■ Task brief: When a line in the data below includes "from", count it; then give only the total.

■ Given information:
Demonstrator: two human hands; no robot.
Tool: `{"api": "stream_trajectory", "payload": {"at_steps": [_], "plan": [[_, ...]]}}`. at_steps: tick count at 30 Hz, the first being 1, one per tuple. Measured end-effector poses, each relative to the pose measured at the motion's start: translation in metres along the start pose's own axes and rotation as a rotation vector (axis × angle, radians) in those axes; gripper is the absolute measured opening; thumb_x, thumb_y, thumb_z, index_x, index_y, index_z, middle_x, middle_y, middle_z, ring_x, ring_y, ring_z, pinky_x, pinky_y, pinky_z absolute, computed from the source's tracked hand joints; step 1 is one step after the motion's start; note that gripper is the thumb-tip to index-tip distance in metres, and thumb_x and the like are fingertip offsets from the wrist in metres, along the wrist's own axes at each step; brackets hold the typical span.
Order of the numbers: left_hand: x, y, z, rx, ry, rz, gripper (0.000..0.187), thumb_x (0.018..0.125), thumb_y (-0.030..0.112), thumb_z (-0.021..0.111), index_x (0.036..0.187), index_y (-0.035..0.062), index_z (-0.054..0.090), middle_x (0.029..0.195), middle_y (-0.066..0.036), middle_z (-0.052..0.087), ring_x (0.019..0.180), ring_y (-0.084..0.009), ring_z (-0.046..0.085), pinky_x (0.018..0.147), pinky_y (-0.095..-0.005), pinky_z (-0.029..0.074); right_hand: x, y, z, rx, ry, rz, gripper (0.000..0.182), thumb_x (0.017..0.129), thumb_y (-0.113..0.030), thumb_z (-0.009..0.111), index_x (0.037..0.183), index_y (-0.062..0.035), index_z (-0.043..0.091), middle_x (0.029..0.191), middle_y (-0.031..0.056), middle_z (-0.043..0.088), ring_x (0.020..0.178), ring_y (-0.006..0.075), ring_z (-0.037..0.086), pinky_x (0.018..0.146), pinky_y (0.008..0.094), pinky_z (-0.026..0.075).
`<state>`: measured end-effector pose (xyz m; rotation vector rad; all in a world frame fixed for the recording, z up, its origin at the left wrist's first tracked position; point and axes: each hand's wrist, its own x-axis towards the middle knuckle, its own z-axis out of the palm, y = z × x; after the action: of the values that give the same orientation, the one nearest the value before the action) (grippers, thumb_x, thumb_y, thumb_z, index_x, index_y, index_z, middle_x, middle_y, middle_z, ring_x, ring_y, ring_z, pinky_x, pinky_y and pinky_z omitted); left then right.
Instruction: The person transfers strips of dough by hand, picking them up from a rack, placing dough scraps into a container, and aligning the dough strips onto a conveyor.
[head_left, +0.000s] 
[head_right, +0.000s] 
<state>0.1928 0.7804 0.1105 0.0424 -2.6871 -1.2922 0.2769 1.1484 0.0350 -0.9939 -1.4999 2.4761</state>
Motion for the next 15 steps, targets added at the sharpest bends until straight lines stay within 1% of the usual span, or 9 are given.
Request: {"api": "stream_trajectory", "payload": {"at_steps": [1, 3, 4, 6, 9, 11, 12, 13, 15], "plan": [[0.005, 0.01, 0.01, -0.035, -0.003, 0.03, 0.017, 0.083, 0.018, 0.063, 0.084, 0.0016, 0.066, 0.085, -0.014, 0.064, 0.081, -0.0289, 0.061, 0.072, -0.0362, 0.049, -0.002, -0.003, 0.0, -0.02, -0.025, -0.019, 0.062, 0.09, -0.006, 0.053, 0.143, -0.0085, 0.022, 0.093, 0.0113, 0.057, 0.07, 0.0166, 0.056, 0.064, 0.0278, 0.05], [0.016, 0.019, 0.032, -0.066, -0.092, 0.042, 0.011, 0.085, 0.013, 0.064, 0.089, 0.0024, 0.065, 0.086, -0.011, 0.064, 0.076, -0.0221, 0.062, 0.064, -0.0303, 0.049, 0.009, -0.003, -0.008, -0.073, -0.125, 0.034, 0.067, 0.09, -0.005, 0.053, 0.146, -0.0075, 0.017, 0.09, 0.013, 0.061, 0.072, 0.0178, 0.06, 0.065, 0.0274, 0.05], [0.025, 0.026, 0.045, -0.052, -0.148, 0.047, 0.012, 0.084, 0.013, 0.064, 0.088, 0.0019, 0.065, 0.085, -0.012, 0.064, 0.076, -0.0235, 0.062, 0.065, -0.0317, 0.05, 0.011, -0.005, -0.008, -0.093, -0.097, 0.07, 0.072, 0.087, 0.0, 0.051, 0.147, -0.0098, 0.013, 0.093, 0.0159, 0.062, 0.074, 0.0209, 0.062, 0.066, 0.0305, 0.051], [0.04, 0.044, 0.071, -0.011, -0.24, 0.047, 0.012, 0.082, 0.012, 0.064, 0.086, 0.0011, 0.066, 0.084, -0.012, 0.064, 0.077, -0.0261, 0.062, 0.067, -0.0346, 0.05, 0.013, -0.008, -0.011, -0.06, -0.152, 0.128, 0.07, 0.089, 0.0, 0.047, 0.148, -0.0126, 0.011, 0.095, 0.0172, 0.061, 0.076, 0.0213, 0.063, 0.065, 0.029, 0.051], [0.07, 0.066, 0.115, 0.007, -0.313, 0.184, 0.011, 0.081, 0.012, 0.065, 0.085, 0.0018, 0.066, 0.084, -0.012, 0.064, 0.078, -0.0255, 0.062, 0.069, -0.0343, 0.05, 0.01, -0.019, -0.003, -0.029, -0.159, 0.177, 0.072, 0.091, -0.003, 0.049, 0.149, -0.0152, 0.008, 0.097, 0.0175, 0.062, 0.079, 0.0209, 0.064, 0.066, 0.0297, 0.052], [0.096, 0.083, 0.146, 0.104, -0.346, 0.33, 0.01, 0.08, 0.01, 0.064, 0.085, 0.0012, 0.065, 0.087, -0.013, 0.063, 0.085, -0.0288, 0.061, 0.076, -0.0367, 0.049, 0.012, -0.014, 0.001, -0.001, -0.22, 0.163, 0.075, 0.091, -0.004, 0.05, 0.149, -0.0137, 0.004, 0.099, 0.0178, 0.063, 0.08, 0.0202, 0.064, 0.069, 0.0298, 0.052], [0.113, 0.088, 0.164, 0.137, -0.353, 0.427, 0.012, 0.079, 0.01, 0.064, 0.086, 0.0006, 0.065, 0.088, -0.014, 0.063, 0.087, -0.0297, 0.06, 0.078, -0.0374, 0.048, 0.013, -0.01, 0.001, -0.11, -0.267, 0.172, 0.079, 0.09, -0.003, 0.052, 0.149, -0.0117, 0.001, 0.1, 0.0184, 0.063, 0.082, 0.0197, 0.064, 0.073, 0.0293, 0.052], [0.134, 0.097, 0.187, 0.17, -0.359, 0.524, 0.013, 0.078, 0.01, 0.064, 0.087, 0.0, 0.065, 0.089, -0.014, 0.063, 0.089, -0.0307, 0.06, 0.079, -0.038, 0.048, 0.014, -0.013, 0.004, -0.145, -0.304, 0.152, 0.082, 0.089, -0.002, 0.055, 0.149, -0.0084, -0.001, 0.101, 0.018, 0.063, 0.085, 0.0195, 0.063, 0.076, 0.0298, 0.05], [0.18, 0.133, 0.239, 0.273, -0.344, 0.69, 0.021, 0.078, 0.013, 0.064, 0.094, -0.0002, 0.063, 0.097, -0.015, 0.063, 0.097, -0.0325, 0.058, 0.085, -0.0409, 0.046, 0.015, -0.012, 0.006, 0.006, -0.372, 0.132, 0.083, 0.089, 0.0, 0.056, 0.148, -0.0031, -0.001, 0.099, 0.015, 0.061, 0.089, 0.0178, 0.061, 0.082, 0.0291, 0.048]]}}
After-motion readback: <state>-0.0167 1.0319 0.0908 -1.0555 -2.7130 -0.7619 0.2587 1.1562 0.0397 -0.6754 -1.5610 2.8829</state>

■ Reply: 2